▶ [What is needed]:
Once the pictures are set aside, transcribe the remaining data exactly.

▶ [Stored data]:
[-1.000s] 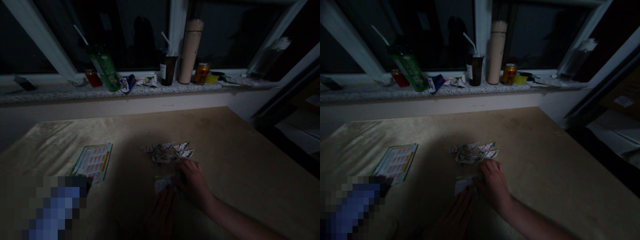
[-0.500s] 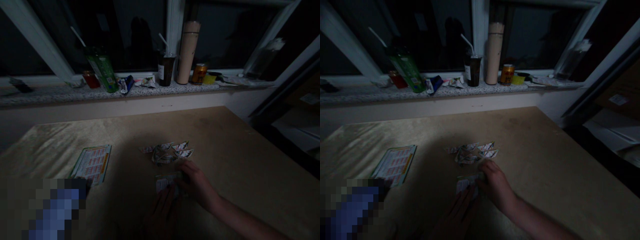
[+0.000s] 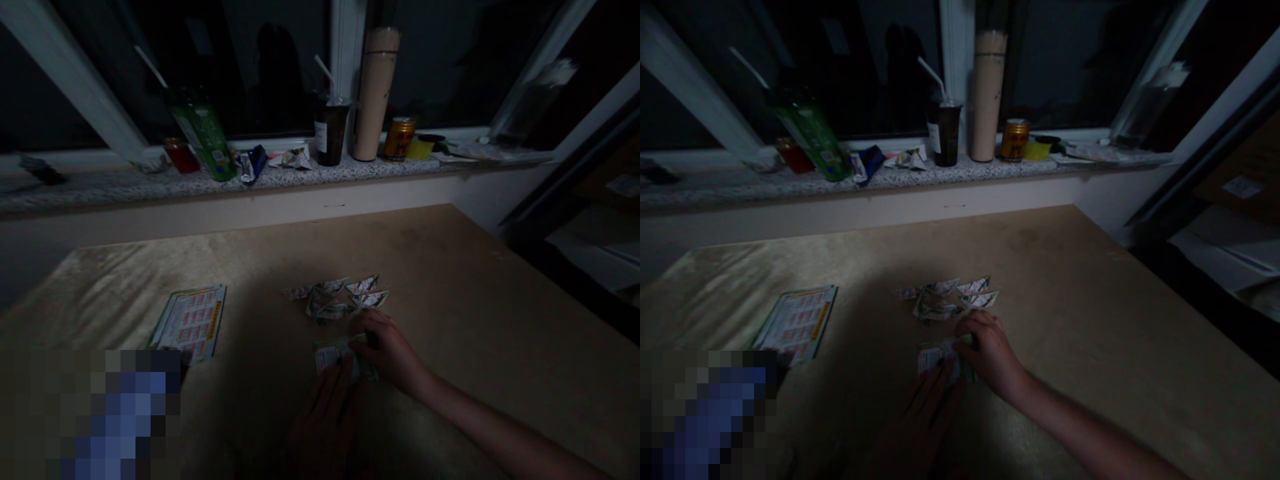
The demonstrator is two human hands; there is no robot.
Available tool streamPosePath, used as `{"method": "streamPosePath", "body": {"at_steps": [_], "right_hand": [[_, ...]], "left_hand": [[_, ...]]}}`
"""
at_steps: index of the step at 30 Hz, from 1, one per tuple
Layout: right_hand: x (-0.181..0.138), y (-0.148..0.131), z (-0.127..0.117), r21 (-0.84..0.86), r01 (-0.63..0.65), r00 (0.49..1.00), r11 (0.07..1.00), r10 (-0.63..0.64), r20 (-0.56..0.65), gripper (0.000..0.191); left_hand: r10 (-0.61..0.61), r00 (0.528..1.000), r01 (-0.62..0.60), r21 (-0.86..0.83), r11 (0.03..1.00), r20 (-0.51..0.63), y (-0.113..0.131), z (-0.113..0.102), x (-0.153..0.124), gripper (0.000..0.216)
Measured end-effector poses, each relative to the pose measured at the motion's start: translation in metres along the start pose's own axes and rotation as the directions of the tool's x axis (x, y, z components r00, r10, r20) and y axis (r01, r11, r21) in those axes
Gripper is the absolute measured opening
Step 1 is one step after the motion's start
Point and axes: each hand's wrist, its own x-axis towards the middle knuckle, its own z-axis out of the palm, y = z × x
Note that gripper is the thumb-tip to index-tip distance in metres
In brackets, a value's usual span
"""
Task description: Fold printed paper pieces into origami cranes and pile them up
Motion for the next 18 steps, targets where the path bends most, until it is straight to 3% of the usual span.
{"method": "streamPosePath", "body": {"at_steps": [8, 11, 14, 18], "right_hand": [[0.001, 0.004, 0.001, 0.013, -0.004, 1.000, 1.000, 0.004, 0.021, 0.014], [0.001, 0.004, 0.001, 0.011, -0.005, 1.000, 1.000, 0.004, 0.023, 0.015], [0.000, 0.005, 0.001, 0.013, -0.002, 1.000, 1.000, 0.001, 0.010, 0.015], [0.000, 0.003, 0.001, 0.003, -0.011, 1.000, 1.000, 0.011, 0.008, 0.016]], "left_hand": [[-0.017, 1.000, 0.018, -0.045, 0.999, 0.023, 0.000, -0.006, 0.001, 0.076], [-0.025, 1.000, 0.024, -0.066, 0.998, -0.009, 0.001, 0.005, 0.001, 0.070], [-0.111, 0.991, 0.105, -0.079, 0.991, -0.076, 0.002, 0.024, 0.003, 0.061], [-0.107, 0.991, 0.100, -0.085, 0.991, -0.075, 0.001, 0.042, 0.004, 0.068]]}}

▶ [Exercise answer]:
[-1.000s] 
[-0.500s] 
[+0.000s] 
The demonstrator is two human hands; there is no robot.
Available tool streamPosePath, used as `{"method": "streamPosePath", "body": {"at_steps": [_], "right_hand": [[_, ...]], "left_hand": [[_, ...]]}}`
"""
at_steps: index of the step at 30 Hz, from 1, one per tuple
Layout: right_hand: x (-0.181..0.138), y (-0.148..0.131), z (-0.127..0.117), r21 (-0.84..0.86), r01 (-0.63..0.65), r00 (0.49..1.00), r11 (0.07..1.00), r10 (-0.63..0.64), r20 (-0.56..0.65), gripper (0.000..0.191); left_hand: r10 (-0.61..0.61), r00 (0.528..1.000), r01 (-0.62..0.60), r21 (-0.86..0.83), r11 (0.03..1.00), r20 (-0.51..0.63), y (-0.113..0.131), z (-0.113..0.102), x (-0.153..0.124), gripper (0.000..0.216)
Measured end-effector poses, each relative to the pose measured at the motion's start: translation in metres along the start pose's own axes and rotation as the directions of the tool's x axis (x, y, z components r00, r10, r20) and y axis (r01, r11, r21) in those axes
Gripper is the absolute measured opening
Step 1 is one step after the motion's start
Point and axes: each hand's wrist, its own x-axis towards the middle knuckle, its own z-axis out of the palm, y = z × x
Note that gripper is the thumb-tip to index-tip distance in metres
In brackets, a value's usual span
"""
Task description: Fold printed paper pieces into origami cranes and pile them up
Motion for the next 18 steps, targets where the path bends most, until it is straight to 3% of the usual span.
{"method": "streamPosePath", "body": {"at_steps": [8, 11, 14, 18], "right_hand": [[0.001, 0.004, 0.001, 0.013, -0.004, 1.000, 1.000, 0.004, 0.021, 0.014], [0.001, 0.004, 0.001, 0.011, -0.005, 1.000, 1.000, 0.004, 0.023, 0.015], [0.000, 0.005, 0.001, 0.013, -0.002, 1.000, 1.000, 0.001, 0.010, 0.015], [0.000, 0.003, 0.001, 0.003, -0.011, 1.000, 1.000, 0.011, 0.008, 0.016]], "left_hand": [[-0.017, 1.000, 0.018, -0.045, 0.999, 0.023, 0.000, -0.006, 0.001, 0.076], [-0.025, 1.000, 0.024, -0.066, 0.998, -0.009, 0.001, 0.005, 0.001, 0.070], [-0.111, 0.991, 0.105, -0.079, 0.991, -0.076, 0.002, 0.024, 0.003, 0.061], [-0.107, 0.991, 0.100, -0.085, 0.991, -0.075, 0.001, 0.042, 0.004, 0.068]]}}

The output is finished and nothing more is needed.